Alors que le conflit au Mali entre dans une nouvelle phase, Action contre la Faim a dû suspendre temporairement ses programmes dans la région de Gao. ACF s’inquiète des conséquences des affrontements sur la population déjà fragilisée non seulement pour le centre du pays où les combats ont lieu, mais également dans le nord, qui se trouve encore plus isolé, et auprès des populations déplacées dans les pays voisins.
PARIS, France, 15 janvier 2013/African Press Organization (APO)
La nouvelle phase du conflit qui sévit aujourd’hui au Mali aggrave une situation déjà précaire dans le pays et entrave l’action humanitaire. Action contre la Faim, si elle poursuit ses interventions dans le centre du pays (Kayes, Koulikoro et Bamako) a dû interrompre temporairement, pour des raisons de sécurité, ses programmes dans la région de Gao, qu’elle entend reprendre aussi tôt que possible. Il s’agit notamment du traitement d’enfants sous-nutris dans l’hôpital de référence de Gao et les centres de santé des cercles d’Ansongo, Bourem et Gao.

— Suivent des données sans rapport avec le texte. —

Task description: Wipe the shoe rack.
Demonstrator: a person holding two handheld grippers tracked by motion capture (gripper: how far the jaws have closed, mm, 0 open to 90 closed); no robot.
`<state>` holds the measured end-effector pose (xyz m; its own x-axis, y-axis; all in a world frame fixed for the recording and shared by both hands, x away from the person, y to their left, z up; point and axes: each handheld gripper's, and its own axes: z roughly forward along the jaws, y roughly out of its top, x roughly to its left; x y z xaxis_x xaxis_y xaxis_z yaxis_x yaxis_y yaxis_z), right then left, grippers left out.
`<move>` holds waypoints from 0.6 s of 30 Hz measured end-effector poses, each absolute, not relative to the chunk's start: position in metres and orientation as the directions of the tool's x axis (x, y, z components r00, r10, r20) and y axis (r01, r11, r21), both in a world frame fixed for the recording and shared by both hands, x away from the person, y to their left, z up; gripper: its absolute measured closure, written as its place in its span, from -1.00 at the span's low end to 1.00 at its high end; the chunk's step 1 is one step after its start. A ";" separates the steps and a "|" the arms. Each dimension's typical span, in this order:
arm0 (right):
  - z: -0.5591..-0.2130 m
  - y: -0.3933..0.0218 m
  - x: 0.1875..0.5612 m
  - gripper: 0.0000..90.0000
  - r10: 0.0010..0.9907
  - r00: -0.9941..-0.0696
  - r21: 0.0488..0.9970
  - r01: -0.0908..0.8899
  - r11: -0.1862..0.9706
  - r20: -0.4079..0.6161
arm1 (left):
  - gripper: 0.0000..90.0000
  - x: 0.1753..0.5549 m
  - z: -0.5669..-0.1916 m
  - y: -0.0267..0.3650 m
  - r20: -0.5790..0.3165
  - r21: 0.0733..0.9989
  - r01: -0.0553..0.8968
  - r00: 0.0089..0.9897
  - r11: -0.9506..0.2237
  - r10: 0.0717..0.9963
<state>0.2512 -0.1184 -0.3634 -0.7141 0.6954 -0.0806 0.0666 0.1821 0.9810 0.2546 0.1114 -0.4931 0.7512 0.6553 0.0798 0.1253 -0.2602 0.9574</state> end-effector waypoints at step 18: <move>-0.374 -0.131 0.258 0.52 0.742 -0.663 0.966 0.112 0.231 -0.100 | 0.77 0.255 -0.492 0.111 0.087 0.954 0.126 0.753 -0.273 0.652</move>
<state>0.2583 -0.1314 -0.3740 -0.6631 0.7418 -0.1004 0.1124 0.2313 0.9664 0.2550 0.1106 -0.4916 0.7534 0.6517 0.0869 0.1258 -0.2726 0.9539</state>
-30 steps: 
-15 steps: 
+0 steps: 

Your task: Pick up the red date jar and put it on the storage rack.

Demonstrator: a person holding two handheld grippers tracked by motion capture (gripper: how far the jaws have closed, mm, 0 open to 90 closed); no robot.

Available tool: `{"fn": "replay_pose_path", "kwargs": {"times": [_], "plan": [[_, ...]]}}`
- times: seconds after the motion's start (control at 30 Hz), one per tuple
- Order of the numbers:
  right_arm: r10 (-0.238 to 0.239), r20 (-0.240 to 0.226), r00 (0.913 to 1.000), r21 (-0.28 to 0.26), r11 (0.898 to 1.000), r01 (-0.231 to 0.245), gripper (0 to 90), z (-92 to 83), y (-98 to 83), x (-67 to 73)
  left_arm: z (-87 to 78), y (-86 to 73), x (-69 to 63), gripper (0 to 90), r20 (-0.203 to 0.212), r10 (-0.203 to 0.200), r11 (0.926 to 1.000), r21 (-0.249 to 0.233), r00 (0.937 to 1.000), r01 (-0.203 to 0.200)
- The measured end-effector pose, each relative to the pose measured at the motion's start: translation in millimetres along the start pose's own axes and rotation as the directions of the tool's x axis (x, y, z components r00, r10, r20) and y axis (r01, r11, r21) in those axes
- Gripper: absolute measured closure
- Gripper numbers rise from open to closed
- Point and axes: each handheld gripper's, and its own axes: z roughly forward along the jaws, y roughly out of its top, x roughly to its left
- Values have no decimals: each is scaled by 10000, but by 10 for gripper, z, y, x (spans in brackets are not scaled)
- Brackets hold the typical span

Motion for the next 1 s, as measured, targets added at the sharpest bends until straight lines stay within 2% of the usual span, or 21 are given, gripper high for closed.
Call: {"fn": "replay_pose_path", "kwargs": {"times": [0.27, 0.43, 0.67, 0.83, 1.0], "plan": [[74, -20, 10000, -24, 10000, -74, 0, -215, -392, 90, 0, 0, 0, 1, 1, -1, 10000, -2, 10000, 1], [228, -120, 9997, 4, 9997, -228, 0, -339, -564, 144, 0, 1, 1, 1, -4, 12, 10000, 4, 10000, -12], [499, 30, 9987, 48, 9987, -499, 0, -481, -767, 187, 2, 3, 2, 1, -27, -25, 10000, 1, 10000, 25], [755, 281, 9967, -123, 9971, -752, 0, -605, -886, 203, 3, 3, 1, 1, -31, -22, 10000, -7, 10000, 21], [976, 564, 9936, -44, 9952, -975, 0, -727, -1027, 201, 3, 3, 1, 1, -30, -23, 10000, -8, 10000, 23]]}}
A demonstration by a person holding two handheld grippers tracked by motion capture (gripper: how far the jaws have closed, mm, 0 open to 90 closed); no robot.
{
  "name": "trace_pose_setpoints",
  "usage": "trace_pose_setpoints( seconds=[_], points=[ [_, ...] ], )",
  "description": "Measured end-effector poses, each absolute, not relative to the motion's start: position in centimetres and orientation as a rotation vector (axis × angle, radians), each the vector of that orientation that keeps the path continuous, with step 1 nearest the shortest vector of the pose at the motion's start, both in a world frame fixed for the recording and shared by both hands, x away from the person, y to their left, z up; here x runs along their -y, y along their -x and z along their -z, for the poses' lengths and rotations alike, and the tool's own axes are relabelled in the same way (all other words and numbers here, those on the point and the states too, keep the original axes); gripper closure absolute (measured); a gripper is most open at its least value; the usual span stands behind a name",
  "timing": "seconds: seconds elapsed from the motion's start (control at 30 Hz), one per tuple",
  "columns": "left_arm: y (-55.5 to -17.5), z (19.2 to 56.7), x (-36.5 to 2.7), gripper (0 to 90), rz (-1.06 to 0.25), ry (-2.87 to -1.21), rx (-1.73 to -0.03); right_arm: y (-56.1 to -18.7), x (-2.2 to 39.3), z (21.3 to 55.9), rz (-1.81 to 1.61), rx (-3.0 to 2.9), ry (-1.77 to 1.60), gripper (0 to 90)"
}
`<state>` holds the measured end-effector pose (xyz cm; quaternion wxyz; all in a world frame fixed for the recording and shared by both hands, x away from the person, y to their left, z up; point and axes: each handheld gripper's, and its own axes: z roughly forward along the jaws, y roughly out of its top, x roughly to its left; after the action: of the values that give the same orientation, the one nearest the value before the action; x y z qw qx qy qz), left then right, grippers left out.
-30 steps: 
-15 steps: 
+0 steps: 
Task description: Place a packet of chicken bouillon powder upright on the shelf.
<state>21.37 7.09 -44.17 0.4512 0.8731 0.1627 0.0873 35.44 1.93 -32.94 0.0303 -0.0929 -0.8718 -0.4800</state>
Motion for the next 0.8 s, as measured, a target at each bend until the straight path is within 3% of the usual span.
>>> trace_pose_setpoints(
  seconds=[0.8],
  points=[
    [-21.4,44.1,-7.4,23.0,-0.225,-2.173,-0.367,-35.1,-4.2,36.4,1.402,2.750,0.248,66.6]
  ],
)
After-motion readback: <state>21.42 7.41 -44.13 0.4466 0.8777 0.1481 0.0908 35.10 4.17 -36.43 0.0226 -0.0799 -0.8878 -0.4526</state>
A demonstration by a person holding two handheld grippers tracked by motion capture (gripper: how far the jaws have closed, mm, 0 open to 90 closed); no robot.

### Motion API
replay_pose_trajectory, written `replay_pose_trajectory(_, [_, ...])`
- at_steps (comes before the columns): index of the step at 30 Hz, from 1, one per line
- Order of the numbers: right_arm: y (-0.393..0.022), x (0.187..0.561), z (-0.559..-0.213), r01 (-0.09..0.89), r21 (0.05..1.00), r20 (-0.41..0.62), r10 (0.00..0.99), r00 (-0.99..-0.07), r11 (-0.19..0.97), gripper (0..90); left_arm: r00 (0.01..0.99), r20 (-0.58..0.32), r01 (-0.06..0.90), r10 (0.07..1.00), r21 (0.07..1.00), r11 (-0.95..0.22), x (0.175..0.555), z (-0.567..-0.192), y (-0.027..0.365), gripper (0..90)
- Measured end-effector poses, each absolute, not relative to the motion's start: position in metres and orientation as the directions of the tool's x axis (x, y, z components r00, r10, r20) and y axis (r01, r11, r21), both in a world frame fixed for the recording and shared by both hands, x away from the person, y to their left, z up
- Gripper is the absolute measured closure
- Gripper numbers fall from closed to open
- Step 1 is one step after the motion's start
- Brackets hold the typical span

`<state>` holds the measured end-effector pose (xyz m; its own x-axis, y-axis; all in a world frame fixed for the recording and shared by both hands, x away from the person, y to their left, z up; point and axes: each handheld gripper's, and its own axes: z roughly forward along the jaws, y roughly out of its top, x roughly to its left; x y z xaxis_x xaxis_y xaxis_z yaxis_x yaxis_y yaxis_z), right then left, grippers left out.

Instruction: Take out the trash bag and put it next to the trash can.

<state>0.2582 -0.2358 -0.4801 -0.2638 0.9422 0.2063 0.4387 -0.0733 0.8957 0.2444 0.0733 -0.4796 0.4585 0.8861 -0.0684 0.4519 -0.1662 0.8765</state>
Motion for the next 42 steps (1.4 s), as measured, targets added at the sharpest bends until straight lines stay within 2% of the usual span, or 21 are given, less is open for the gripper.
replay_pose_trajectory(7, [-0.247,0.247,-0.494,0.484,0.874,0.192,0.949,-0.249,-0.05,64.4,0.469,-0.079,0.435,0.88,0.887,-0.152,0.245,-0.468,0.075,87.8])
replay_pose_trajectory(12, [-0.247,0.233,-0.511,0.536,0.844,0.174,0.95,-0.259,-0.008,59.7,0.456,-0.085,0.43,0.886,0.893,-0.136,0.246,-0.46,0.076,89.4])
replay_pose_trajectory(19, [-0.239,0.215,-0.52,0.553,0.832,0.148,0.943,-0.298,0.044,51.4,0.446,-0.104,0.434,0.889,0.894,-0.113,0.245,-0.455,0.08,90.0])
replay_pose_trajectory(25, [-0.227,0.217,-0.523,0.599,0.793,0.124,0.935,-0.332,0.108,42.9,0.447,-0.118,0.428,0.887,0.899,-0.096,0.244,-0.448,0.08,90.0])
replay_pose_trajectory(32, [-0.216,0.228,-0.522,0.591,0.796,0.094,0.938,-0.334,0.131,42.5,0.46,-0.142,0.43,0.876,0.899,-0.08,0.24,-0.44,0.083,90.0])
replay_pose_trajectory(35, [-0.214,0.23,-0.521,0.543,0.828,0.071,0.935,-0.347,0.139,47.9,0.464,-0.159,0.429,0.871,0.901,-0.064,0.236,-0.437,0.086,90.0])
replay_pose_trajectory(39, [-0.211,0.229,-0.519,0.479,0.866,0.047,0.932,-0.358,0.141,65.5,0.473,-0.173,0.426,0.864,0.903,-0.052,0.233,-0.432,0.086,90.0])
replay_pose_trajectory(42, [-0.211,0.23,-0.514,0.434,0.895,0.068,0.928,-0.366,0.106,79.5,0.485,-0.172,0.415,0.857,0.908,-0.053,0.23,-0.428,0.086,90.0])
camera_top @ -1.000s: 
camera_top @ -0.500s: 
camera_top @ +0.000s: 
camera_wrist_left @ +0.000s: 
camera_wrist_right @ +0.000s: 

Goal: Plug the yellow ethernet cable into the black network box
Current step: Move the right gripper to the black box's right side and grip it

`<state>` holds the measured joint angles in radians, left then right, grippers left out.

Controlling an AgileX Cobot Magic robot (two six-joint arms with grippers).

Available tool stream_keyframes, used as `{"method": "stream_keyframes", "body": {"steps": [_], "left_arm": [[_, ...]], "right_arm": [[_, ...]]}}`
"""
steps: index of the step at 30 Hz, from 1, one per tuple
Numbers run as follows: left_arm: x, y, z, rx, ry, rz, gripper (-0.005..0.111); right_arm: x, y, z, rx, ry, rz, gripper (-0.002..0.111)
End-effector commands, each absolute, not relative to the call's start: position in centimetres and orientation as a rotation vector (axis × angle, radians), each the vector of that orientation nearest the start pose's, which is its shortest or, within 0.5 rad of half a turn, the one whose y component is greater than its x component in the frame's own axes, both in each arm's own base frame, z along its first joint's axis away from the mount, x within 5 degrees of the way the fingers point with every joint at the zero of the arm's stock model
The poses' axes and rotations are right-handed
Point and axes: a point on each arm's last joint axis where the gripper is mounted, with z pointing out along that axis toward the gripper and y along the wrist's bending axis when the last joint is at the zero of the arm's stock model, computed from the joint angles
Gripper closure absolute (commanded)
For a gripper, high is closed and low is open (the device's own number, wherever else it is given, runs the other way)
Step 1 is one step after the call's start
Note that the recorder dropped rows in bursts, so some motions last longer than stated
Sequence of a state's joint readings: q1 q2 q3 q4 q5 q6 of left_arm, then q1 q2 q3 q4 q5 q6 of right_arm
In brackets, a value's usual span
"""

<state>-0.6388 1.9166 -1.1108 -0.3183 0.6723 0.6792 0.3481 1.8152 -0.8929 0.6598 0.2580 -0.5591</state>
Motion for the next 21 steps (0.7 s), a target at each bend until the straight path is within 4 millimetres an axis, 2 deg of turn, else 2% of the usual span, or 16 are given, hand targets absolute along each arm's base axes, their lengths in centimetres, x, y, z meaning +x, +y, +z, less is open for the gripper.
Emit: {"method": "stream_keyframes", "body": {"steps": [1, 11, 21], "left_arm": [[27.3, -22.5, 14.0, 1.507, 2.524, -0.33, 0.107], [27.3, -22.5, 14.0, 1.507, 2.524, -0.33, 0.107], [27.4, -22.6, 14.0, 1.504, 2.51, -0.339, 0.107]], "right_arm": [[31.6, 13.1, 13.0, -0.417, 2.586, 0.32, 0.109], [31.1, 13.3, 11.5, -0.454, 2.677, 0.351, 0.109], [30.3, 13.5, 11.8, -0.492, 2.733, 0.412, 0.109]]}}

ACF insiste sur l’importance de laisser l’action humanitaire se poursuivre afin de répondre aux besoins des plus vulnérables, tout en rappelant les principes de neutralité (politique, religieuse) qui sont au coeur de son mandat.
Alors que l’intérêt de la communauté internationale se porte vers le centre du pays, où ont lieu les affrontements ouverts, Action contre la Faim alerte également sur les risques que la situation fait peser également sur le nord du pays. "C’est par le centre que transitent une partie des denrées alimentaires et les liquidités destinées aux régions du Nord du pays, explique Franck Vannetelle, directeur pays d’ACF au Mali. Depuis la fermeture de la frontière Algérienne et le blocage des voies de communication terrestres du centre du Mali, la región Nord est pratiquement enclavée".
Depuis le début du conflit, les déplacements de population ont augmenté faisant craindre une détérioration de la situation pour les déplacés et les populations hôtes. "Pendant les semaines à venir, ACF sera très attentif aux flux de réfugiés et déplacés ; nos équipes effectuent notamment un suivi des déplacements du nord-est du Mali vers la Mauritanie," témoigne Vincent Stehli, directeur des opérations à Action contre la Faim.
Selon le Haut Commissariat aux réfugiés des Nations unies, le nombre de réfugiés chassés par le conflit au Mali avoisine les 150.000 personnes dans les pays voisins, et le nombre de déplacés dans le pays est proche de 230.000 selon le bureau de coordination des Affaires humanitaires de l’ONU (Ocha).
Action contre la Faim étudie un plan de contingence régional pour répondre de manière plus globale aux conséquences du conflit.